The ticklers accomplished two things: first, they gave NAs the correct information to report to the nurse; and second, they empowered NAs to report. Having the same information reported to the nurse resulted in a uniform standard of care throughout the facility. There was permission and a mutual understanding that NAs would report all abnormal findings. Another positive outcome was that the timeliness of reporting improved. Previously, NAs would wait until they finished measuring all vital signs, all blood sugars, etc., before reporting to the nurse. With the implementation of the ticklers, NAs were compelled to immediately report any abnormalities. Immediate and accurate communication from NAs allowed nurses to intervene in a timely manner.

The expectation that NAs will "tell the nurse" promptly also creates the expectation that nurses will act immediately upon the information.
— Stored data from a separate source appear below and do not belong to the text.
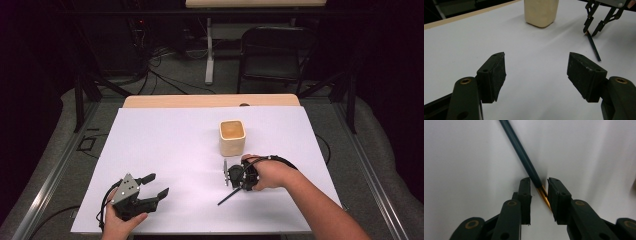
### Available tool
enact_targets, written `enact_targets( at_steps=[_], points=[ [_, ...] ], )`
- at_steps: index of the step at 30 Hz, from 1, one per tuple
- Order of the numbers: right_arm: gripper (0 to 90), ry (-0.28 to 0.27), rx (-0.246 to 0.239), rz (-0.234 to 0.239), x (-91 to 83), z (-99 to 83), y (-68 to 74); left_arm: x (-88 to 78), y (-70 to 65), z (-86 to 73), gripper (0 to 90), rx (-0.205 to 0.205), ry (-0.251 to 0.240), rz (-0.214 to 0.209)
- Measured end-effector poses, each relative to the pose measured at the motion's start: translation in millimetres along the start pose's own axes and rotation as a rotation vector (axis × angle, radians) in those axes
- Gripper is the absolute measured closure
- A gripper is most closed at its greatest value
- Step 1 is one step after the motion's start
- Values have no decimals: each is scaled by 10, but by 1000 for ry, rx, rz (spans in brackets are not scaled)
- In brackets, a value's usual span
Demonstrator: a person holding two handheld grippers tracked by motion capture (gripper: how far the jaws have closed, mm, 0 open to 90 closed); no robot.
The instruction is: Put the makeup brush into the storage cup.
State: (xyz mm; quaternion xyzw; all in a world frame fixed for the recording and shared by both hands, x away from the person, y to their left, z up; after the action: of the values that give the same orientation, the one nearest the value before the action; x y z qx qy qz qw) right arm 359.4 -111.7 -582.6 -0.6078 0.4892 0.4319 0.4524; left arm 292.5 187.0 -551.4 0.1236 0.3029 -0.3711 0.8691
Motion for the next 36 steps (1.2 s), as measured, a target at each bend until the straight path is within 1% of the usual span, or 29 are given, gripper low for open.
enact_targets(
  at_steps=[3,5,12,16,17,19,21,22,28,32,36],
  points=[
    [760,16,-7,6,-1,-4,9,-3,2,-1,312,-3,1,0],
    [767,6,-15,3,13,3,11,0,1,-2,313,-2,1,0],
    [818,13,-25,10,16,6,27,-1,1,-1,312,-2,0,-2],
    [818,18,-31,11,12,-7,22,0,-3,-2,312,-1,1,-2],
    [816,10,-31,12,16,-8,20,0,-4,-2,312,0,1,-2],
    [818,14,-21,12,12,-20,22,0,-3,-1,312,-1,0,-2],
    [822,17,-24,10,7,-31,12,0,0,-1,313,-1,0,-1],
    [825,10,-24,9,10,-30,10,0,1,-1,312,-1,0,-1],
    [832,10,-22,20,24,-23,14,0,-2,-1,312,-2,0,-1],
    [837,27,-24,32,37,-11,27,-3,1,-1,313,-2,0,1],
    [838,15,-21,34,46,-13,18,-2,0,-1,312,-1,-1,-1]
  ],
)
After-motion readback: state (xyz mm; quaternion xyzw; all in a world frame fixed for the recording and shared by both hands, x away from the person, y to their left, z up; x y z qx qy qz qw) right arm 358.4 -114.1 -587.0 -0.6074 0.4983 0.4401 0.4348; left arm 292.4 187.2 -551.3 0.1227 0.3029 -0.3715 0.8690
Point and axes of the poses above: each handheld gripper's, and its own axes: x roughly forward along the jaws, z roughly out of its top, y roughly to its left, the point moved 6 cm from there along x, roughly forward along the jaws, and after that the axes turned 13 degrees about y, right-handed, at the moved point
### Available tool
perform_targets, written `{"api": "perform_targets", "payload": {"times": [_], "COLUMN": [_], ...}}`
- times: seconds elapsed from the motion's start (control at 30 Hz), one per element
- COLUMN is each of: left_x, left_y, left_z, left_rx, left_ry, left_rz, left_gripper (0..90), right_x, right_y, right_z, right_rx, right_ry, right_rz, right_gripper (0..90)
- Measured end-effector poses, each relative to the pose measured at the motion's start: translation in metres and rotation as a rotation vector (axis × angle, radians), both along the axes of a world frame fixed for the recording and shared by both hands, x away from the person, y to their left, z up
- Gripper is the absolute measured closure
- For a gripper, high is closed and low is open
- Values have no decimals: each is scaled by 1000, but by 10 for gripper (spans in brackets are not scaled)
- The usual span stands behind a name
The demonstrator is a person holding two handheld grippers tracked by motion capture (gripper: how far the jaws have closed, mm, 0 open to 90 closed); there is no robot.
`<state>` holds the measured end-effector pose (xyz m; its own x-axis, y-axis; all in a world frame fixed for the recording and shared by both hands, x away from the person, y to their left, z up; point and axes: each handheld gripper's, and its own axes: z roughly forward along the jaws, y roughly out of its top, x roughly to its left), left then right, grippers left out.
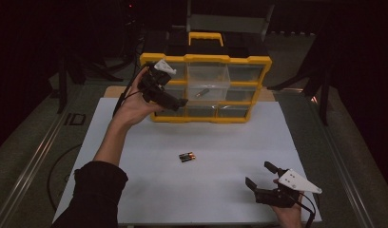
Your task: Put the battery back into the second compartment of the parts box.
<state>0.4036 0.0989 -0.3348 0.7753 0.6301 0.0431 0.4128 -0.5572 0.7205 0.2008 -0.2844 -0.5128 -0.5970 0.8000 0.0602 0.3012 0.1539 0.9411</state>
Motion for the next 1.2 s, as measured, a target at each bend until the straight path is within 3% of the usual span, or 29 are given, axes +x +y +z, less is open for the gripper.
{"api": "perform_targets", "payload": {"times": [0.43, 0.93, 1.2], "left_x": [-12, -19, -22], "left_y": [-6, -14, -15], "left_z": [-53, -105, -123], "left_rx": [64, 92, 104], "left_ry": [68, 141, 167], "left_rz": [-40, -70, -84], "left_gripper": [18, 30, 40], "right_x": [0, 0, 0], "right_y": [1, 0, 1], "right_z": [0, 0, 0], "right_rx": [-2, 0, -2], "right_ry": [2, -1, 1], "right_rz": [3, 6, 8], "right_gripper": [82, 82, 82]}}
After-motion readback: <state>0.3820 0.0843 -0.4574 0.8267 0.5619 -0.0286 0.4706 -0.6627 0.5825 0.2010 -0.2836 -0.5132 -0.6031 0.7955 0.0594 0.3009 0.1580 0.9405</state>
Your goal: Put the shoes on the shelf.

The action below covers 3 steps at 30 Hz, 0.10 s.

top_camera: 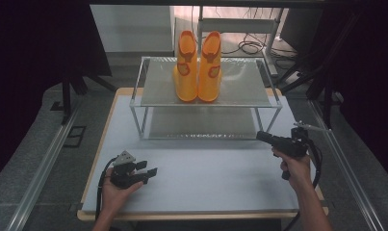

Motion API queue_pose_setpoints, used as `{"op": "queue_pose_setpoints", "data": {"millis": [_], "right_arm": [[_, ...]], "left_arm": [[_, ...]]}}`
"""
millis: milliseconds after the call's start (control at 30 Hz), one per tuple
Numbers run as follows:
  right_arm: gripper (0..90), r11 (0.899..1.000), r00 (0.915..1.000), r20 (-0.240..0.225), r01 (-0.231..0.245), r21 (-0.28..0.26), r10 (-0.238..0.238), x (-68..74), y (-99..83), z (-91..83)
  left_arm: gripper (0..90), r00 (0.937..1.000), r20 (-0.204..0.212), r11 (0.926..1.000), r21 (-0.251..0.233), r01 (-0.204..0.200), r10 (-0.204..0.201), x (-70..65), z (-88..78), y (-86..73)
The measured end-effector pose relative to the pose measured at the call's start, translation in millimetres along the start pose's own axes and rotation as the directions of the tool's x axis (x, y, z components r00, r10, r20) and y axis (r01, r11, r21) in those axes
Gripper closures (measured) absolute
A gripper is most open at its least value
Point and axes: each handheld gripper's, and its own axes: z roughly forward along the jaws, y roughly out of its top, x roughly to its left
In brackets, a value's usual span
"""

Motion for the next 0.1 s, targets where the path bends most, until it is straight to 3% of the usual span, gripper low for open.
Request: {"op": "queue_pose_setpoints", "data": {"millis": [100], "right_arm": [[72.9,1.000,1.0000,-0.007,0.001,-0.001,-0.001,-1.6,-3.8,-1.5]], "left_arm": [[42.8,1.0000,0.002,1.0000,-0.001,0.001,-0.001,0.2,0.0,0.2]]}}
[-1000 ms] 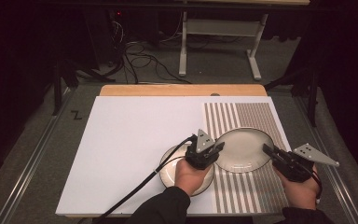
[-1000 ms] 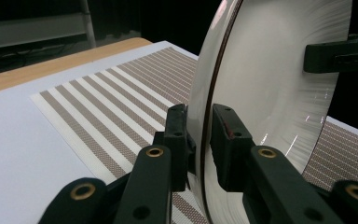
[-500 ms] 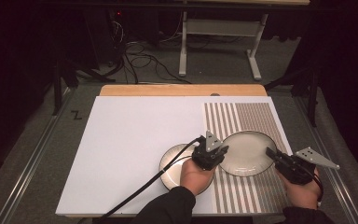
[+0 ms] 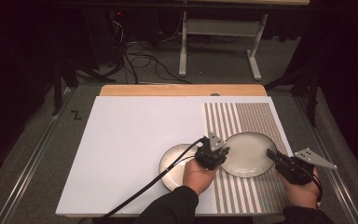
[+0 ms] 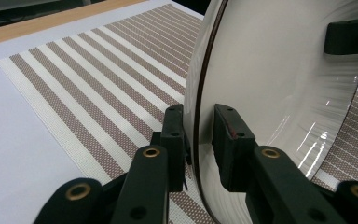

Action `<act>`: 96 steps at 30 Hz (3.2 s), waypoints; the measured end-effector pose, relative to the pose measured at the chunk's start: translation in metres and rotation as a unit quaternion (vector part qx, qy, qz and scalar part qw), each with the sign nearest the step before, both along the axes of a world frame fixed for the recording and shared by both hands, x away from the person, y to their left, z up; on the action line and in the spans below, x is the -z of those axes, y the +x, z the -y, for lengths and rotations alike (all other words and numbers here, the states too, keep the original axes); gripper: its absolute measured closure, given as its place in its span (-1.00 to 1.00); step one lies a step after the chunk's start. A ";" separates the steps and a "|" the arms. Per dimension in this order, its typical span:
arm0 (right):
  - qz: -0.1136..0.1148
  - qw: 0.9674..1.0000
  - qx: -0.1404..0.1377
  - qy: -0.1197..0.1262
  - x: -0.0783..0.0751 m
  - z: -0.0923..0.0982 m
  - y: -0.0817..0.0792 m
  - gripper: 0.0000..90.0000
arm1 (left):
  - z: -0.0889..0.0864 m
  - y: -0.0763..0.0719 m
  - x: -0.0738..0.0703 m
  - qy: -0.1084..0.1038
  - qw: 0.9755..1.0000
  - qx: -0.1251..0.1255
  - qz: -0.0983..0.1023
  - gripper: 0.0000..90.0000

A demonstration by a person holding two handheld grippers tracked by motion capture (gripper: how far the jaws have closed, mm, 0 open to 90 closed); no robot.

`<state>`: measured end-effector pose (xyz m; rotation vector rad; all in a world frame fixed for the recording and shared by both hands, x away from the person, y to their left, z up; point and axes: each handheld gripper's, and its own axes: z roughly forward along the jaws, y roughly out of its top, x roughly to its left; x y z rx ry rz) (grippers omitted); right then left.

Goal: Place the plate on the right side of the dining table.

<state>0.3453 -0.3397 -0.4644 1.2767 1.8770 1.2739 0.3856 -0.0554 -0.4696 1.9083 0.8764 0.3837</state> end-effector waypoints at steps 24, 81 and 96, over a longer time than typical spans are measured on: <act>-0.009 1.000 0.004 -0.011 0.004 0.002 0.007 0.88 | -0.004 0.008 -0.003 0.000 1.000 -0.025 -0.007 0.06; -0.008 0.999 0.026 -0.039 0.000 -0.010 0.009 0.85 | -0.261 -0.086 0.009 -0.036 0.989 -0.141 0.025 -0.97; -0.068 0.997 0.041 -0.006 0.018 0.004 0.035 0.77 | -0.259 -0.084 0.014 -0.025 0.989 -0.142 0.016 -0.96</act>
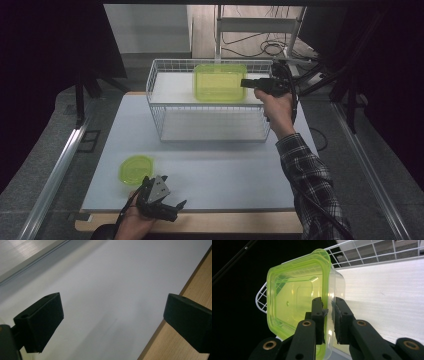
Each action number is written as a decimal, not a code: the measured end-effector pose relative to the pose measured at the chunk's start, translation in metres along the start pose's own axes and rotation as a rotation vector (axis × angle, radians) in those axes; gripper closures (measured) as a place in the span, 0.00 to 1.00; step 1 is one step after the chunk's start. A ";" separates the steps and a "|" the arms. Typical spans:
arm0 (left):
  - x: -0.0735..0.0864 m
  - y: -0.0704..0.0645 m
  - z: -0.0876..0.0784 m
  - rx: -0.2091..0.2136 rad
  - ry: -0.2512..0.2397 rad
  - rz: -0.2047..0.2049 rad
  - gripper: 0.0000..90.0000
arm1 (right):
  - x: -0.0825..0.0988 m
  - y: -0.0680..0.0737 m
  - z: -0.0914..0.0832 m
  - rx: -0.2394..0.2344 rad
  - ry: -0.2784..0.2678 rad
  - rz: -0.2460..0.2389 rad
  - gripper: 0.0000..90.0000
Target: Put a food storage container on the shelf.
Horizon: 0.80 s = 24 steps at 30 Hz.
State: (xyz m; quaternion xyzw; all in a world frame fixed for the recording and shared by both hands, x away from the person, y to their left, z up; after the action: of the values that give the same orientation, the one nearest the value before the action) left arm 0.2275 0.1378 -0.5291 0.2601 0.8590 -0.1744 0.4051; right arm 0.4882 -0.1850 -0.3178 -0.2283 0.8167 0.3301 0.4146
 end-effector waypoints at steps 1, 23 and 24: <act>0.000 0.000 0.000 0.000 0.000 0.000 0.03 | 0.000 0.000 0.000 0.006 0.003 -0.008 0.87; 0.001 -0.003 0.003 0.001 0.021 0.020 0.03 | -0.010 -0.001 0.014 0.134 0.033 -0.115 0.79; 0.001 -0.003 0.003 0.001 0.024 0.023 0.03 | -0.010 -0.001 0.015 0.140 0.033 -0.119 0.78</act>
State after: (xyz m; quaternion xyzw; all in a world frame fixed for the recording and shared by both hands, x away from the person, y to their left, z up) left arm 0.2269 0.1346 -0.5317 0.2719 0.8607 -0.1669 0.3966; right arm 0.5020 -0.1735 -0.3162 -0.2521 0.8296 0.2433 0.4347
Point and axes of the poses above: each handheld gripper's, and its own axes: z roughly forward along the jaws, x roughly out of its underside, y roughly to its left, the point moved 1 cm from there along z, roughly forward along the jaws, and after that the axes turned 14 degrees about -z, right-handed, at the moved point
The nurse is able to make an accurate assessment, apply critical-thinking skills, and intervene to prevent a crisis. Research supports the correlation between early intervention in response to clinical symptoms and a decrease in cardiopulmonary arrests. These expectations have also instilled a trust component in the nurse-NA relationship, as well as improved patient care. Patients benefit when there is clear communication and a trusting relationship between caregivers (Institute for Healthcare Improvement, 2007). For these reasons, both nurses and NAs have found the tickler badges to be a valuable and useful tool.

Initially, we thought the development of our Rescue Stat Protocol in response to National Patient Safety Goal 16 would be the key to our compliance. However, the "what to tell the nurse" tickler had a much broader application and benefit to patient care on a daily basis. From a small tool emerged big benefits. A common knowledge base was developed. Respectful communication, mutual trust, and collaboration were fostered. These concepts can be applied to other relationships across the organization, such as nurse-physician and nurse aide-nurse aide.

References

DeRosier, J., Stalhandske, E., Bagian, J., & Nudell, T. (2002). Using health care Failure Mode and Effect Analysis: The VA National Center for Patient Safety's prospective risk analysis system. Joint Commission Journal on Quality Improvement, 28(5), 248–267, 209.

Institute for Healthcare Improvement. (2007). Protecting 5 million lives campaign, getting started kit: Reduce surgical complications. Cambridge, MA: Author.

The Joint Commission. (2008). The Joint Commission Accreditation Program: Hospital National Patient Safety Goals. Oakbrook Terrace, IL: Author.